### Activity
Starting with the line that contains "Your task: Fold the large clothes" and stopping after the line that contains "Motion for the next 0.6", copy the entries below exactly. Include nothing else.

[Stored entries]

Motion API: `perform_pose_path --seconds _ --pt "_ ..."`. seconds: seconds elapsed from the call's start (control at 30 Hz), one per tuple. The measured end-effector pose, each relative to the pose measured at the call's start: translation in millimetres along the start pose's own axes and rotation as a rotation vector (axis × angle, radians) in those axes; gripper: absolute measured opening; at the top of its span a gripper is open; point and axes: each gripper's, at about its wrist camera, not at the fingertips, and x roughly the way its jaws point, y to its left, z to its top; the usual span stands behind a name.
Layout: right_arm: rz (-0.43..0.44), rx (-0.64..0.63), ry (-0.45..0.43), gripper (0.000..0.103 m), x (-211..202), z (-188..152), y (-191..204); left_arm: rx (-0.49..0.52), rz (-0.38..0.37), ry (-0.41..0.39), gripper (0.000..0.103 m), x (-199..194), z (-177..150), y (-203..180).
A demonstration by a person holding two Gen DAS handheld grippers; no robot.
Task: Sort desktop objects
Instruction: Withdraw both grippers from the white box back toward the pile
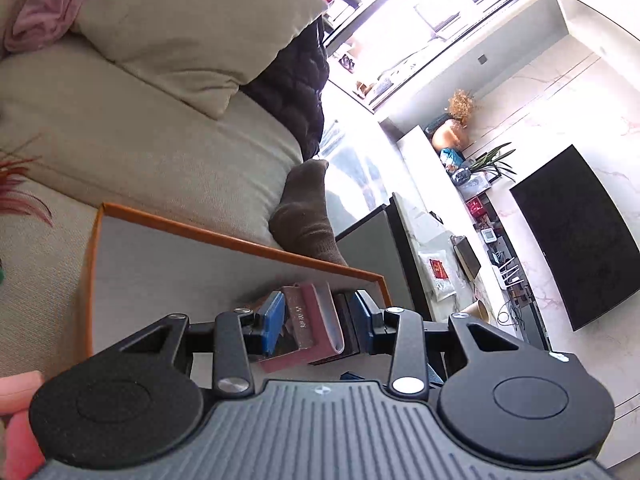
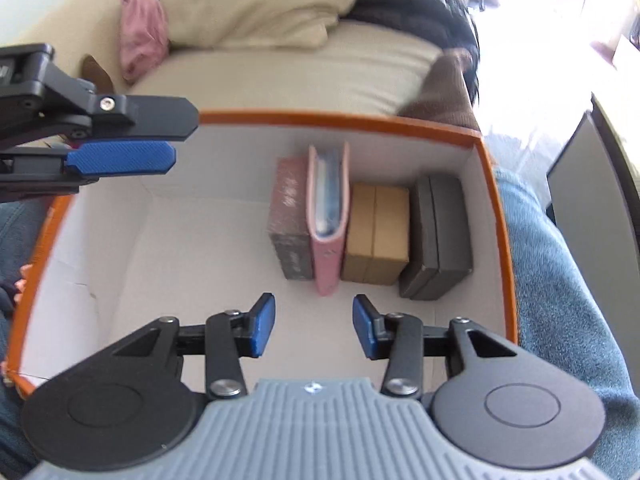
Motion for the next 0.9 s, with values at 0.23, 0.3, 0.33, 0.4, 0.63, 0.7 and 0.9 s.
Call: perform_pose_path --seconds 0.23,0.3,0.33,0.4,0.63,0.7,0.9 --pt "0.047 -0.089 -0.251 0.045 -45 9 35 0.097 0.075 -0.108 0.043 -56 -6 -8" --pt "0.080 -0.116 -0.270 0.046 -47 19 46 0.111 0.103 -0.146 0.043 -72 -8 -6" --pt "0.099 -0.130 -0.277 0.046 -49 21 53 0.117 0.121 -0.165 0.043 -81 -10 -4" --pt "0.141 -0.163 -0.288 0.049 -49 25 68 0.126 0.163 -0.202 0.043 -96 -12 1" --pt "0.230 -0.253 -0.290 0.050 -45 38 126 0.139 0.331 -0.311 0.043 -146 -24 36" --pt "0.253 -0.273 -0.285 0.050 -44 41 141 0.130 0.372 -0.333 0.043 -157 -25 46" --pt "0.294 -0.341 -0.211 0.050 -21 53 187 0.117 0.478 -0.325 0.043 -187 -25 78"
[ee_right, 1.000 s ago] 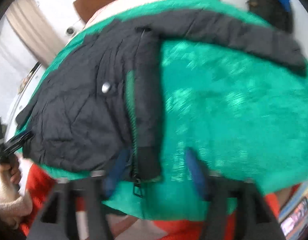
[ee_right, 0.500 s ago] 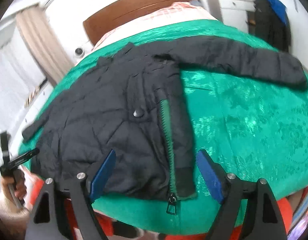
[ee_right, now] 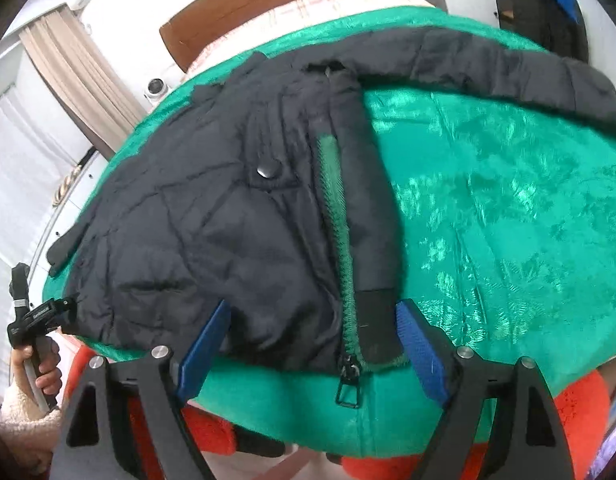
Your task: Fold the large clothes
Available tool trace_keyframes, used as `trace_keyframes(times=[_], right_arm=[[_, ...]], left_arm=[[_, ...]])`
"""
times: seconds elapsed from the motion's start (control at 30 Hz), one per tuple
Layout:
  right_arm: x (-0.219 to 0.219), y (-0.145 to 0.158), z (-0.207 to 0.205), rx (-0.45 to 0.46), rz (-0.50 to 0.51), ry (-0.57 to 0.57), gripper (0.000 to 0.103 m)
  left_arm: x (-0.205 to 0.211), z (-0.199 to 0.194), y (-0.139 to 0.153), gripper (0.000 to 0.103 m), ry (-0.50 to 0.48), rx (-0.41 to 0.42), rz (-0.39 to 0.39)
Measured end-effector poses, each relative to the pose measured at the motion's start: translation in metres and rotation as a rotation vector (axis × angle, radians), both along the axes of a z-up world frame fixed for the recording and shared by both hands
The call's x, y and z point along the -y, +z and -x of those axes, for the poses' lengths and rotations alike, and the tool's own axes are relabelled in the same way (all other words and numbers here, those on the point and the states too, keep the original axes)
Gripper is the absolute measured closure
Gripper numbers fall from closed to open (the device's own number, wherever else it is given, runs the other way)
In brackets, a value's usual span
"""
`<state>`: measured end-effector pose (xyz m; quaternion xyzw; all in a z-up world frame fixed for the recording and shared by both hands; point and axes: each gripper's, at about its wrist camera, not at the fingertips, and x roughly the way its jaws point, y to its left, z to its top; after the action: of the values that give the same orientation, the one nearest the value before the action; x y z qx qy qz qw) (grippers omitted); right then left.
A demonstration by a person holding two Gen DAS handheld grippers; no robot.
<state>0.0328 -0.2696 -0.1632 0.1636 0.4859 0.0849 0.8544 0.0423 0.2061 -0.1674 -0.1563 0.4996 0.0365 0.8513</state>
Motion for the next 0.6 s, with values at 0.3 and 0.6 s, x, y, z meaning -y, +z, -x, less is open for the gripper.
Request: trace_keyframes(times=[0.3,0.6], right_arm=[[0.013,0.006,0.007,-0.028,0.028,0.002,0.083],[0.011,0.012,0.04,-0.057,0.052,0.017,0.089]], left_arm=[[0.023,0.001,0.016,0.067,-0.127,0.028,-0.053],[0.015,-0.002,0.023,0.081,-0.186,0.008,-0.078]])
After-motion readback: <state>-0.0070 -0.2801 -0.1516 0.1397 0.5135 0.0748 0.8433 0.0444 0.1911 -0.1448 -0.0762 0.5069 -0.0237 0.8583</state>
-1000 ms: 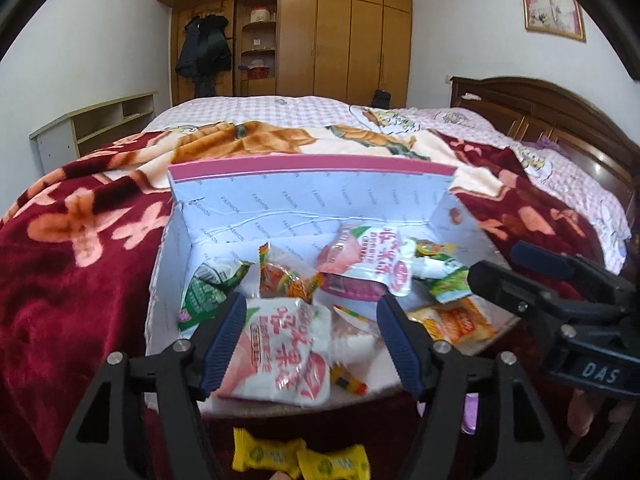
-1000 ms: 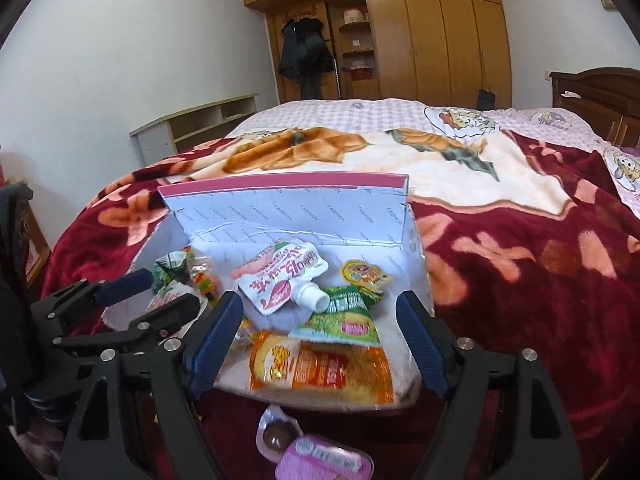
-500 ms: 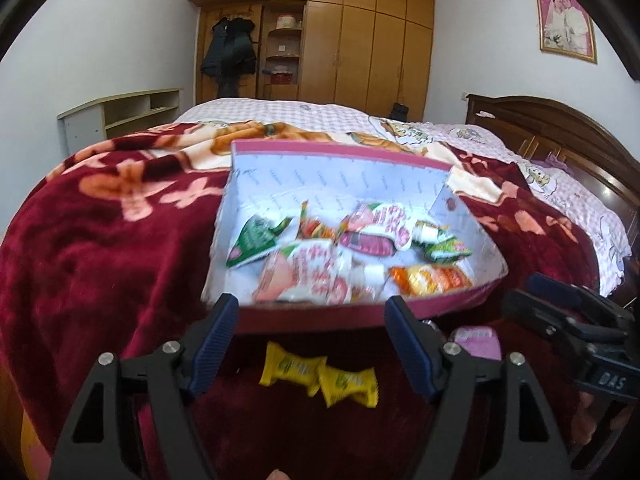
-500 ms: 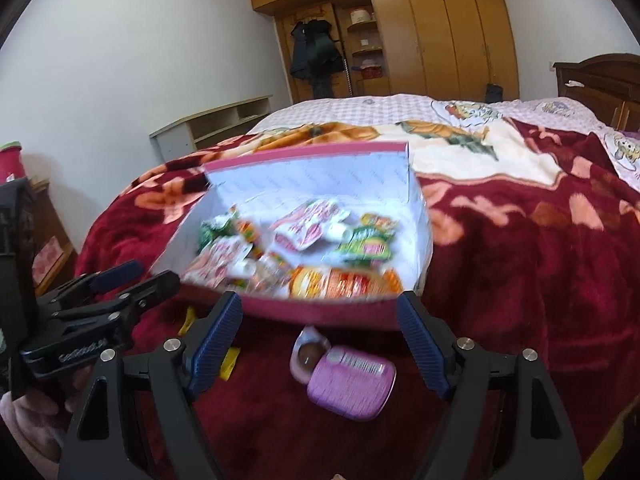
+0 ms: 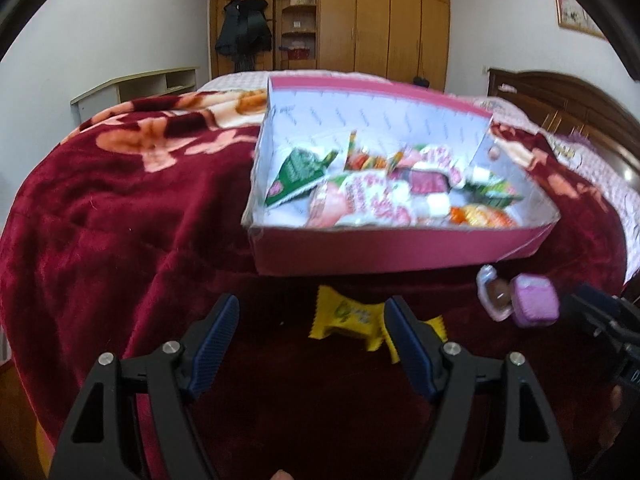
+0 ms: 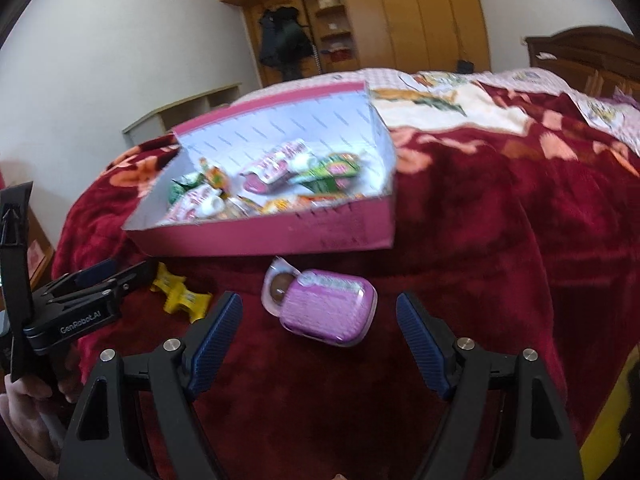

### Response area
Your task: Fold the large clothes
Available tool trace_keyframes, used as `trace_keyframes(times=[_], right_arm=[[_, ...]], left_arm=[[_, ...]])`
"""
times: seconds elapsed from the motion's start (control at 30 Hz), one per tuple
Layout:
  right_arm: x (-0.219 to 0.219), y (-0.145 to 0.158), z (-0.207 to 0.205), rx (-0.45 to 0.46), rz (-0.50 to 0.51), ry (-0.57 to 0.57), gripper (0.000 to 0.103 m)
  left_arm: x (-0.205 to 0.211), z (-0.199 to 0.194), y (-0.139 to 0.153), gripper (0.000 to 0.103 m), ry (-0.50 to 0.48), rx (-0.41 to 0.42), rz (-0.39 to 0.39)
Measured end-effector poses, each relative to the pose measured at the motion's start: translation in metres and rotation as a rotation vector (axis × angle, radians), both along the axes of a z-up world frame fixed for the recording and shared by both hands
The call's x, y and z point along the -y, +z and -x of those axes, for the poses' lengths and rotations alike, and the tool's own axes are relabelled in the same way (all other words and numbers here, those on the point and the states too, keep the original axes)
Gripper is the absolute measured closure
Gripper numbers fall from closed to open (the device's own number, wherever else it is given, runs the other way)
In brackets, a value's usual span
"""
`<state>`: measured end-effector pose (xyz m; quaternion xyzw; all in a z-up world frame fixed for the recording and shared by both hands; point and axes: each gripper's, at about its wrist camera, not at the fingertips, and x roughly the way its jaws point, y to its left, z to its top; after the action: of the values that give the same orientation, the one nearest the value before the action; x y z qx qy qz qw) (grippers omitted); right then left.
A demonstration by a person holding two Gen DAS handheld grippers; no robot.
<state>0.0328 -0.2696 -0.1632 0.1636 0.4859 0.0849 0.8544 0.0423 0.2061 -0.1674 -0.1563 0.4996 0.0365 0.8513</state>
Motion for the next 0.6 s, with values at 0.3 and 0.6 s, x, y, z meaning -y, +z, -x, less is open for the gripper.

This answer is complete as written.